M. Demessine : Oui. Donc, il y a certainement à réguler davantage. Cela va être aussi mon rôle que de travailler à la fois avec les professionnels, avec les salariés et voir comment, dans le cadre du développement, on peut pérenniser des emplois. Il y a des ouvertures. Evidemment, on n'échappera pas à la saisonnalité, mais on peut faire mieux, notamment en matière de formation. Là, il y a beaucoup à faire.
P. Clark : Parfois, le tourisme, c'est une vue de l'esprit. Actuellement, on peut visiter la secte Mandarom pour un prix modique ; un télévangéliste sied au Bourget également. Que fait-on de cela ? Vous laissez faire ?
M. Demessine : Je trouve cela très inquiétant. Autant je suis pour les nouveaux tourismes, comme le tourisme rural, le tourisme urbain, le tourisme industriel, mais je suis farouchement contre le tourisme sexuel, par exemple, et contre ce tourisme qui n'a, en fait, pour but que de banaliser les sectes en France.
P. Clark : Vous ne les fermez pas ?
M. Demessine : Écoutez, c'est un sujet que l'on est en train de regarder de près. On n'a pas d'outils juridiques actuels pour pouvoir le faire, puisque la manière dont cela s'est installé, c'est un peu difficile... En tout cas, j'y suis très attentive. C'est un travail que je ne vais pas faire seule : il y a tout un travail qui a été fait pour lutter contre les sectes. J'y serai attentive. Je veillerai à ce qu'on ne puisse pas non plus, à travers le tourisme, faire cette œuvre qui est une œuvre dangereuse pour les libertés.
P. Clark : Il y a le tube de l'été, mais il y a aussi la polémique de l'été : cette année, c'est la polémique sur le couvre-feu pour les enfants de moins de 12 ans dans certaines villes. Qu'en pensez-vous ? Vous condamnez ?

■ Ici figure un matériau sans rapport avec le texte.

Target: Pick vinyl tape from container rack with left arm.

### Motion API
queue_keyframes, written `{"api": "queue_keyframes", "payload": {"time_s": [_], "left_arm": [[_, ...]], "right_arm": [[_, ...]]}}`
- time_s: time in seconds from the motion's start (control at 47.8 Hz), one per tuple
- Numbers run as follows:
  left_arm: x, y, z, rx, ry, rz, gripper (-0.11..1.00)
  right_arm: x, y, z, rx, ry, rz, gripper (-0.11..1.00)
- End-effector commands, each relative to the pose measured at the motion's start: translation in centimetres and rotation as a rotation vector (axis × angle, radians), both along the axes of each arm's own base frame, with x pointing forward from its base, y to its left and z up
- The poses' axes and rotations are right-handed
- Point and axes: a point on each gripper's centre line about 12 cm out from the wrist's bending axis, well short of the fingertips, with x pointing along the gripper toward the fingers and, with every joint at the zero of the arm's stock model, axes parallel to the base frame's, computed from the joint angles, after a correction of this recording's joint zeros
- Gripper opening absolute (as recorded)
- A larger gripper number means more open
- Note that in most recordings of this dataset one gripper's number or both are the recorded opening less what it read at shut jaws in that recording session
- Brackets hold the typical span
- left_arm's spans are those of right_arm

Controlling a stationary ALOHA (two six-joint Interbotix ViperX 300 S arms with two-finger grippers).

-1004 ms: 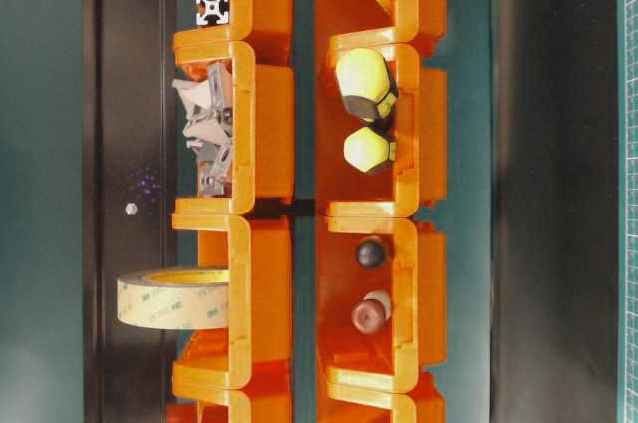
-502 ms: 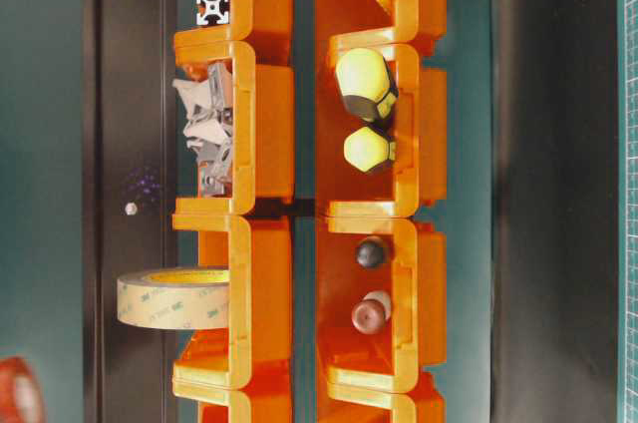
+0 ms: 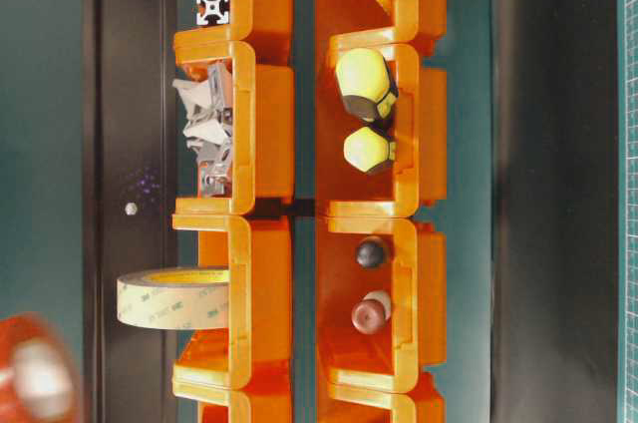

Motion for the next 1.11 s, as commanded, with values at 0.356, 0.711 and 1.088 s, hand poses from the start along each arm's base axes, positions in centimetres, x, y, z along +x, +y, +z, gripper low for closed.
{"api": "queue_keyframes", "payload": {"time_s": [0.356, 0.711, 1.088], "left_arm": [[4.0, -3.7, -14.6, -0.046, 0.043, -0.044, 0.19], [6.2, -3.7, -20.0, -0.025, 0.134, -0.031, 0.19], [6.8, -3.2, -20.0, -0.037, 0.088, -0.020, 0.19]], "right_arm": [[-0.1, 0.0, 1.8, 0.001, -0.041, -0.001, 0.00], [-0.1, 0.0, 1.9, 0.001, -0.049, -0.001, 0.00], [0.0, 0.0, 1.6, 0.001, -0.040, -0.001, 0.00]]}}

M. Demessine : Je trouve d'abord que c'est un véritable problème : on ne peut pas le nier. Il découle d'ailleurs des difficultés sociales qui existent dans le pays. Ceci dit, il y a plusieurs réponses : je constate qu'il y a un certain nombre de maires, de personnes ayant des responsabilités dans les collectivités territoriales qui choisissent plutôt de forcer sur l'animation, l'encadrement. Je ne crois pas, pour ma part, que la répression soit la solution. En tout cas, ce qu'il faut se dire, c'est qu'en fait, les enfants d'aujourd'hui seront les adultes de demain ; ce sont eux qui feront la France de demain. Je ne pense pas que cet axe-là, cette recherche vers la répression soit favorable et donne le sens nécessaire à ce que l'on voudrait demain. En tout cas, je sais que les enfants sont traumatisés, y compris ceux qui ne sortent pas la nuit. C'est très dommageable.

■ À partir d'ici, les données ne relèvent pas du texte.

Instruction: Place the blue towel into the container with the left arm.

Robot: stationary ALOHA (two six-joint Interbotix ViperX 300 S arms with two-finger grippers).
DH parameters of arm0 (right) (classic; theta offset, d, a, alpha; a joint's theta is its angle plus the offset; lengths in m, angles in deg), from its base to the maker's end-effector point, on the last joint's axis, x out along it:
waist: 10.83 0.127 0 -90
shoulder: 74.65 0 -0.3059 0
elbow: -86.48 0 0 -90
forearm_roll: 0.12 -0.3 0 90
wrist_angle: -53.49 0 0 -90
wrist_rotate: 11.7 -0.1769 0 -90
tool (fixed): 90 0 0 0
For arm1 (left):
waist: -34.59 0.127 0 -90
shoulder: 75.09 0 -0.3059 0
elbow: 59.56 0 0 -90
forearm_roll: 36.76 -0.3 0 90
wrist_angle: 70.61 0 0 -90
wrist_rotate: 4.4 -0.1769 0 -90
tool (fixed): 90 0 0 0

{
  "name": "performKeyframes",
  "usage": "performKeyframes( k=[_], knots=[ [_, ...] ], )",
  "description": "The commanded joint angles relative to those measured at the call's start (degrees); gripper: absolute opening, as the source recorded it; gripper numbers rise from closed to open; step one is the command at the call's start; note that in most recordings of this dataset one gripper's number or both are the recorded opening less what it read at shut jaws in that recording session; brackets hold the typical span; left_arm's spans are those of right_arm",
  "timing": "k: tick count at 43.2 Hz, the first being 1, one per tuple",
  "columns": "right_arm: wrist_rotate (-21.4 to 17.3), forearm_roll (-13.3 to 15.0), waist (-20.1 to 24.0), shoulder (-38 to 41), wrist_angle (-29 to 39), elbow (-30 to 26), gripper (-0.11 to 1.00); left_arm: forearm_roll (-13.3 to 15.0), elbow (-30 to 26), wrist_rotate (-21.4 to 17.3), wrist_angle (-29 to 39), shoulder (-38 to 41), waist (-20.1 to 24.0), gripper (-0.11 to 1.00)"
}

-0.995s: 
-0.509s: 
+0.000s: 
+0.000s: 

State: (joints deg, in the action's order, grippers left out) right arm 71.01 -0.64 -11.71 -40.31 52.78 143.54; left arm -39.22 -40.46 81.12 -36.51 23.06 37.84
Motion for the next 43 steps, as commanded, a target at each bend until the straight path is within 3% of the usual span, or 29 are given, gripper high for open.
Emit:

P. Clark : Comment se passe votre participation au gouvernement ? Y a-t-il un clan communiste ? On vous a vu au début avec Mme Buffet et M. Gayssot vous serrer les coudes. Et maintenant, ça va ?
M. Demessine : Nous sommes chacun en charge de responsabilités d'un secteur. Donc, on officie dans notre secteur. Ceci dit, on est dans un gouvernement pluriel.
P. Clark : Vous n'avez pas encore avalé de couleuvres, donc.
M. Demessine : Nous travaillons, mais nous restons quand même fidèles à nos engagements et à l'espoir qui est porté à travers nous. C'est ce qui guidera notre action.
P. Clark : Avez-vous fini par trouver un logement à Paris ou habitez-vous toujours au ministère ?
M. Demessine : Je suis installée et je peux désormais vivre comme tout le monde, ce que je souhaitais beaucoup.
P. Clark : Le secrétaire d'État au Tourisme part-il en vacances cette année ?
M. Demessine : Oui, il va prendre quelques jours de vacances ! Je pars bientôt dans l'Aveyron. J'ai choisi le tourisme vert.